_INSTRUCTIONS TO FOLLOW_.
Give every line of the records exactly, please, from the first up to and including the one containing "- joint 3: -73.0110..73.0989".

§

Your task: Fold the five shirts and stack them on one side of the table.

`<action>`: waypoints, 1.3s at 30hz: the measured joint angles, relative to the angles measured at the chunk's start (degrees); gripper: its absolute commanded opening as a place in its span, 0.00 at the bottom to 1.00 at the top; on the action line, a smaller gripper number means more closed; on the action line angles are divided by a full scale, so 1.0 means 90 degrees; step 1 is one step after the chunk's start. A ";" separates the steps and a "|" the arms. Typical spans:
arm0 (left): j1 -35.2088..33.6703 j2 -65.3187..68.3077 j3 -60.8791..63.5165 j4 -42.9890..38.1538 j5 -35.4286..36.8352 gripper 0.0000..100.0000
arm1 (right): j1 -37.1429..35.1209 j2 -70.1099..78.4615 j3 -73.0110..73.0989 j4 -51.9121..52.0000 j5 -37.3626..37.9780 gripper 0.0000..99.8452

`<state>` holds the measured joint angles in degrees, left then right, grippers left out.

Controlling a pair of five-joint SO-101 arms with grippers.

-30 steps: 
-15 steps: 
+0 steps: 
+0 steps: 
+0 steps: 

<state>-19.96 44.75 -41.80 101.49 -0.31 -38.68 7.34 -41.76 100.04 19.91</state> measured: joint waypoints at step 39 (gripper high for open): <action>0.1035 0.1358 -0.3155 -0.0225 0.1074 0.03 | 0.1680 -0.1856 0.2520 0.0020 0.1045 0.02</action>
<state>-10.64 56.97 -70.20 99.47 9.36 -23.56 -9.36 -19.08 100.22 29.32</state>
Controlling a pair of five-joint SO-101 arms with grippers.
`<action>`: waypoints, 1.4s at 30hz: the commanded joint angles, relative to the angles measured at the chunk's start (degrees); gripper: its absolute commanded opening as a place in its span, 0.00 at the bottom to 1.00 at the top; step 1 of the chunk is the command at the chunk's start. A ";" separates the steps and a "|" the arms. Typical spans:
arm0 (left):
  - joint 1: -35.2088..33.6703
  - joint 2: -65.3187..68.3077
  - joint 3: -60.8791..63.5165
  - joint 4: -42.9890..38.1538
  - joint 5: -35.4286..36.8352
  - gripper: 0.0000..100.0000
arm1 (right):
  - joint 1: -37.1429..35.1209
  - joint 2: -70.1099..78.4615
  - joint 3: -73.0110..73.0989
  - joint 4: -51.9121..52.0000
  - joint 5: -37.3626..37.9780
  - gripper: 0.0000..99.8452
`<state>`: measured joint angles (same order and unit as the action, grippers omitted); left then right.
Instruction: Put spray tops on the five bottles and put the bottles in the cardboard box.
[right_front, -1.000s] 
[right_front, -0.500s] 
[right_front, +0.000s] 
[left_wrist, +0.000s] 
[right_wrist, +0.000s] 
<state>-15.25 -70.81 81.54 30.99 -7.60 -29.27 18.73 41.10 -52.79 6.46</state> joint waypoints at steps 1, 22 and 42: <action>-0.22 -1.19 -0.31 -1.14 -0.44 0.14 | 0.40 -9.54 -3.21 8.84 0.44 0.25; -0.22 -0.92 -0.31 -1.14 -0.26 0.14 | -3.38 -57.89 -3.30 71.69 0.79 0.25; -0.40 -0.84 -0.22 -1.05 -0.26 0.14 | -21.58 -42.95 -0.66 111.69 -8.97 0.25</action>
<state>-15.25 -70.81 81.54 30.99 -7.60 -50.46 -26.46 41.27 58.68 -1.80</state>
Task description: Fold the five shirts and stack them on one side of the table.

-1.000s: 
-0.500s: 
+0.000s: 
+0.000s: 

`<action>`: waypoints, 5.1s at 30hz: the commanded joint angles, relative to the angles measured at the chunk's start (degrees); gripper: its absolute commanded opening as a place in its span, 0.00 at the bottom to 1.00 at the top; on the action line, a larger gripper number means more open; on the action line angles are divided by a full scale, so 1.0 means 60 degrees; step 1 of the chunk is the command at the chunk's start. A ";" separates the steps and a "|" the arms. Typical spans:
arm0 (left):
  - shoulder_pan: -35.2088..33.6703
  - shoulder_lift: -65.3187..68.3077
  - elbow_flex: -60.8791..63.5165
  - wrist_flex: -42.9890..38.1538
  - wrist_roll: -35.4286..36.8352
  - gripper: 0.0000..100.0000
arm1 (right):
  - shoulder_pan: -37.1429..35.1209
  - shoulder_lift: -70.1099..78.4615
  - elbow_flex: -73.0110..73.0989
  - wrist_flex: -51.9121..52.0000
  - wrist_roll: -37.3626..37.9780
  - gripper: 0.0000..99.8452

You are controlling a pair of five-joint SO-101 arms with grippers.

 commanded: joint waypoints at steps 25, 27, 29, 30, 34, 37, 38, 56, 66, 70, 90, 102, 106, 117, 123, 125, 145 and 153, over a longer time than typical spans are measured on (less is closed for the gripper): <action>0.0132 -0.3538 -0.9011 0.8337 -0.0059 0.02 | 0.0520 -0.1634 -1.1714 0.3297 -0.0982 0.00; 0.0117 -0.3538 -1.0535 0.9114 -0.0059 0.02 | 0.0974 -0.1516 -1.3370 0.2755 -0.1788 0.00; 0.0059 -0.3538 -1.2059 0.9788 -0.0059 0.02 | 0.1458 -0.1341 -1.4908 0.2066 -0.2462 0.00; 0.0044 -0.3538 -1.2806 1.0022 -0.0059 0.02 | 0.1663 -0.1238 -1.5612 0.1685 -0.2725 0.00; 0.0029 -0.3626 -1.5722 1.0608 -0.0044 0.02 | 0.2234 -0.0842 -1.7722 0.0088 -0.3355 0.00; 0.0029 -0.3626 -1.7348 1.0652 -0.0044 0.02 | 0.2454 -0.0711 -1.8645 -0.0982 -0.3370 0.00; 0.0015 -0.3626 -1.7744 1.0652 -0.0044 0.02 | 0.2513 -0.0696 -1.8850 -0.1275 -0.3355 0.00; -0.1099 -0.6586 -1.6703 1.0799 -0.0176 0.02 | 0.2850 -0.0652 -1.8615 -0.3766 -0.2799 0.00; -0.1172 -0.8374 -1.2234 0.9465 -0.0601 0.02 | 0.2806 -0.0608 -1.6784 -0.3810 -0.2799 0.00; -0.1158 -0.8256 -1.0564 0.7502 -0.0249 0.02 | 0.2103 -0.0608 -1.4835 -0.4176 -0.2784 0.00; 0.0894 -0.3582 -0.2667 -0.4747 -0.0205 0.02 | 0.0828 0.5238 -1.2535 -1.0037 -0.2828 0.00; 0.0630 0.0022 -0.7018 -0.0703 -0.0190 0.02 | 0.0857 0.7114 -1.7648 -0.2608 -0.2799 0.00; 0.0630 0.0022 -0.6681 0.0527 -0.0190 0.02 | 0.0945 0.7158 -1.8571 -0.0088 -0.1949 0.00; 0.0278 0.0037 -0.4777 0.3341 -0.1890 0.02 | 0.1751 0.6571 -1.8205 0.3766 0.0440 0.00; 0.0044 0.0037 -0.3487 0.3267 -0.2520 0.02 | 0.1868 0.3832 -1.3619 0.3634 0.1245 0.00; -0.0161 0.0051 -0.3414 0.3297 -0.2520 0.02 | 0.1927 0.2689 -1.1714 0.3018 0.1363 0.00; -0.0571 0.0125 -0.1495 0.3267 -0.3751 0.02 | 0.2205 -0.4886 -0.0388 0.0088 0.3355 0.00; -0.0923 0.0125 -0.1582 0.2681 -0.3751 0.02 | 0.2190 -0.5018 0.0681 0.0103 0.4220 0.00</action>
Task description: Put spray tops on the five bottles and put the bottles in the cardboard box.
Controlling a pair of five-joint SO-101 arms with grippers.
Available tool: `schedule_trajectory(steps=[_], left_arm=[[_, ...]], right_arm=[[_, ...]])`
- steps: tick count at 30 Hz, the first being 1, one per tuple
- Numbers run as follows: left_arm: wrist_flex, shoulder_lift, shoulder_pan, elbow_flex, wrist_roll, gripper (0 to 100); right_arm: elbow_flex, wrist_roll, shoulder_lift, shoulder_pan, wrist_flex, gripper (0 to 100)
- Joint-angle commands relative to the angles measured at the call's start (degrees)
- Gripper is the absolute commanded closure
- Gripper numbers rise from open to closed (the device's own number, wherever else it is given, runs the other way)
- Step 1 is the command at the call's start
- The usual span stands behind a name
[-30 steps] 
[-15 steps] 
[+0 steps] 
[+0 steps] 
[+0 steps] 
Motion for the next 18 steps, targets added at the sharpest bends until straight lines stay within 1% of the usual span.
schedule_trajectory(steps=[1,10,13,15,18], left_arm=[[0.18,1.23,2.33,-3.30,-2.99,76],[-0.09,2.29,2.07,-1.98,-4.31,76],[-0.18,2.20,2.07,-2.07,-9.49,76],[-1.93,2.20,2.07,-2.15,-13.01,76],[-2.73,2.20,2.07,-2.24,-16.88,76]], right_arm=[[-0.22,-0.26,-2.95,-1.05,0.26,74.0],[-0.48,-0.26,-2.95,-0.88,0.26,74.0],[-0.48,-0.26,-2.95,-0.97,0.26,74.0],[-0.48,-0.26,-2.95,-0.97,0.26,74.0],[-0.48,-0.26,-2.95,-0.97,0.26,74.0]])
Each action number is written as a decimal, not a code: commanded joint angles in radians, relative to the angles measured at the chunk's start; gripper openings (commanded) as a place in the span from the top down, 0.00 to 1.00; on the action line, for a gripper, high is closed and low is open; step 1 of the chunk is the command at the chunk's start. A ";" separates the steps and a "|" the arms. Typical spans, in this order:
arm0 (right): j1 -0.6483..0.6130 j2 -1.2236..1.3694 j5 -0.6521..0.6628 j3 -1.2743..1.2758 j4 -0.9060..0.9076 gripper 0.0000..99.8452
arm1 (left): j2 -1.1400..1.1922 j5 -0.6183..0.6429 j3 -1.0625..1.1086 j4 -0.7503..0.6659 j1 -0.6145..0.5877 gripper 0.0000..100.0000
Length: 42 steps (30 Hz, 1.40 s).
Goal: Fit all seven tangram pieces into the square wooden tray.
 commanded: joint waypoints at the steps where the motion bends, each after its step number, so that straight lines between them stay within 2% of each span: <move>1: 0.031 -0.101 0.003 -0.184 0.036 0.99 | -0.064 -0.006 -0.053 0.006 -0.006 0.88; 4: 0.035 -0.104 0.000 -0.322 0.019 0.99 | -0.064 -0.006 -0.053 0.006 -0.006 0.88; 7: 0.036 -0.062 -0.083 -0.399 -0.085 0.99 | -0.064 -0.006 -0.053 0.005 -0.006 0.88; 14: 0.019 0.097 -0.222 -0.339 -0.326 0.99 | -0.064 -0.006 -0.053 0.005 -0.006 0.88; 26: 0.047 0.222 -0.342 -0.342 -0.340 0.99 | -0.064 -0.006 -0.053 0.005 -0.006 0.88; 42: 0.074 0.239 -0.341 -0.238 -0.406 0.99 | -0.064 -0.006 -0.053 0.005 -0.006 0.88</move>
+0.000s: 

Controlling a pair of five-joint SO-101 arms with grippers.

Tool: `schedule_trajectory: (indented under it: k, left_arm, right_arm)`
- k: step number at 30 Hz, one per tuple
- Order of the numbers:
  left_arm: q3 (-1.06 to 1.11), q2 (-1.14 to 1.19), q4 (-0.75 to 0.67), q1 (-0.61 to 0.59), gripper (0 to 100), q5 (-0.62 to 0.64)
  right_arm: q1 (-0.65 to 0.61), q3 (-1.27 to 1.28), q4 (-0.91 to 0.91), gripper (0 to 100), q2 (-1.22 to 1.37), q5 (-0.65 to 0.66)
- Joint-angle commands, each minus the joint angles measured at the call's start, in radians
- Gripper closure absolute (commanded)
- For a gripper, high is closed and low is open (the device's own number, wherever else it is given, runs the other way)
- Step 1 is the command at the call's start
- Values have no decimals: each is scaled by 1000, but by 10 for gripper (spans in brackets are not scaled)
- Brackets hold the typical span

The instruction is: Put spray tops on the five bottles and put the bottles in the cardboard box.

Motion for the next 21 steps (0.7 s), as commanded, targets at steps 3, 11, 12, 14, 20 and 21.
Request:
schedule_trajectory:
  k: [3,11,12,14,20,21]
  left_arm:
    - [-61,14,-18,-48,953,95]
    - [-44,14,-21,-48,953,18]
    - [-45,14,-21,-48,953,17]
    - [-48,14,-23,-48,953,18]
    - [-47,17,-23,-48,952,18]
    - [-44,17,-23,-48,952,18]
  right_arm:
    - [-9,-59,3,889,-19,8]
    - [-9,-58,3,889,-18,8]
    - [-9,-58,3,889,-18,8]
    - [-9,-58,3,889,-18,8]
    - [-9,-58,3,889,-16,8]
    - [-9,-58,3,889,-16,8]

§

_SOLVED EXERCISE_.
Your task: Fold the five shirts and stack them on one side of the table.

`<action>`: waypoints, 1.3s at 30hz: the measured joint angles, relative to the angles measured at the chunk's start (degrees); gripper: its absolute commanded opening as a place in its span, 0.00 at the bottom to 1.00 at the top; on the action line, a smaller gripper number means more closed; on the action line angles are divided by a full scale, so 1.0 means 90 degrees; step 1 is one step after the chunk's start. A ";" separates the steps and a "|" the arms. Typical spans:
arm0 (left): j1 -35.2088..33.6703 j2 -65.3187..68.3077 j3 -60.8791..63.5165 j4 -42.9890..38.1538 j5 -35.4286..36.8352 gripper 0.0000..100.0000
arm1 (right): j1 -37.1429..35.1209 j2 -70.1099..78.4615 j3 -73.0110..73.0989 j4 -51.9121..52.0000 j5 -37.3626..37.9780 gripper 0.0000..99.8452

`<state>` holds the measured joint angles in degrees, left then right, grippers left out.

Controlling a pair of five-joint SO-101 arms with grippers.

-30 steps: 
-15 steps: 
+0 steps: 
+0 steps: 
+0 steps: 

<state>-19.96 44.75 -41.80 101.49 -0.31 -38.68 7.34 -41.76 100.04 19.91</state> measured: joint waypoints at step 39 (gripper high for open): <action>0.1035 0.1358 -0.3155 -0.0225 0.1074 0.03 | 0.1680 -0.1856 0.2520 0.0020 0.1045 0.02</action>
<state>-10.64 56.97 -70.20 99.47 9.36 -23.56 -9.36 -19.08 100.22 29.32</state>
Controlling a pair of five-joint SO-101 arms with grippers.
`<action>`: waypoints, 1.4s at 30hz: the commanded joint angles, relative to the angles measured at the chunk's start (degrees); gripper: its absolute commanded opening as a place in its span, 0.00 at the bottom to 1.00 at the top; step 1 of the chunk is the command at the chunk's start. A ";" separates the steps and a "|" the arms. Typical spans:
arm0 (left):
  - joint 1: -35.2088..33.6703
  - joint 2: -65.3187..68.3077
  - joint 3: -60.8791..63.5165
  - joint 4: -42.9890..38.1538
  - joint 5: -35.4286..36.8352
  - gripper: 0.0000..100.0000
arm1 (right):
  - joint 1: -37.1429..35.1209
  - joint 2: -70.1099..78.4615
  - joint 3: -73.0110..73.0989

The exercise requires no additional answer.